Every line below should come back exactly as written, though the pictures stay out.
*** Data shown ***
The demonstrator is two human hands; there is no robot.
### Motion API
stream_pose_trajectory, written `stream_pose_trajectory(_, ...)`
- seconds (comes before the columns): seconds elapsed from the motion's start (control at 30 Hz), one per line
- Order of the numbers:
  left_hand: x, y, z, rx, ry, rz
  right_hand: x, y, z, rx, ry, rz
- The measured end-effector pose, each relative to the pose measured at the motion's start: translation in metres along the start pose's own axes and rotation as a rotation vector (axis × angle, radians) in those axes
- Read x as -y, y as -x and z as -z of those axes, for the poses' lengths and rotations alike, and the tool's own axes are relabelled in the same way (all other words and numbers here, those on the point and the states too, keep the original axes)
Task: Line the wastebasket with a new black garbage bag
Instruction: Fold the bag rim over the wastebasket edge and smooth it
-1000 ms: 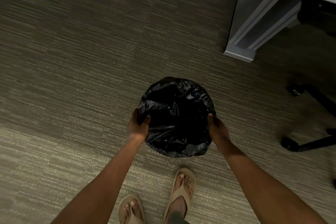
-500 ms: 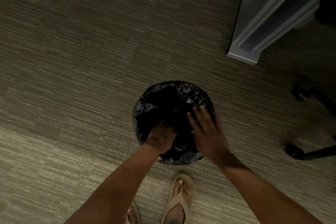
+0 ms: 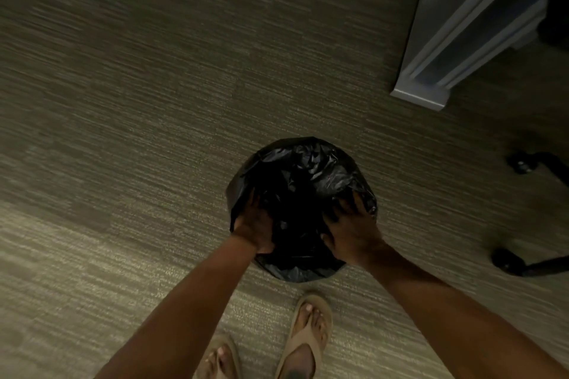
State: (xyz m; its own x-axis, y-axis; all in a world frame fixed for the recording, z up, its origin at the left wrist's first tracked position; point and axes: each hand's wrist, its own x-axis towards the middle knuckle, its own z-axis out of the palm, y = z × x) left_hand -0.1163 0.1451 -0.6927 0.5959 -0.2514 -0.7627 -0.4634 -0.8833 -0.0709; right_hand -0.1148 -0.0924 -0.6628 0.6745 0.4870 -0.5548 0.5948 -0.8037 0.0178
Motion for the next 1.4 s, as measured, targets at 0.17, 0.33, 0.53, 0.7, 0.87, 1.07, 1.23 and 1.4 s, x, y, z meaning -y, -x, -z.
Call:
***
> **Answer space**:
The demonstrator is two human hands; there is no robot.
### Motion API
stream_pose_trajectory, written `stream_pose_trajectory(_, ...)`
- seconds (comes before the columns): seconds elapsed from the motion's start (control at 30 Hz), one per line
- Order of the numbers:
  left_hand: x, y, z, rx, ry, rz
  right_hand: x, y, z, rx, ry, rz
- The measured end-effector pose, each relative to the pose measured at the motion's start: translation in metres along the start pose's own axes and rotation as a rotation vector (axis × angle, radians) in those axes
- Read x as -y, y as -x and z as -z of those axes, for the poses' lengths and rotations alike, and the tool's own axes are relabelled in the same way (all other words and numbers here, those on the point and the states too, keep the original axes)
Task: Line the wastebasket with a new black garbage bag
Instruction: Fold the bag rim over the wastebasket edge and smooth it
-1000 ms: 
-500 ms: 
+0 ms: 
State: (xyz m; its own x-axis, y-axis; all in a world frame fixed for the recording, z up, its origin at the left wrist's first tracked position; point and axes: each hand's wrist, its own x-axis towards the middle knuckle, its own z-axis out of the palm, y = z × x) left_hand -0.1163 0.1451 -0.6927 0.5959 -0.2514 -0.7627 -0.4634 -0.8833 -0.0709; right_hand -0.1148 -0.0924 -0.6628 0.6745 0.4870 -0.5548 0.5948 -0.8037 0.0178
Motion for the next 1.4 s, as measured, targets at 0.17, 0.33, 0.53, 0.7, 0.87, 1.07, 1.23 and 1.4 s, x, y, z meaning -y, -x, -z.
Call:

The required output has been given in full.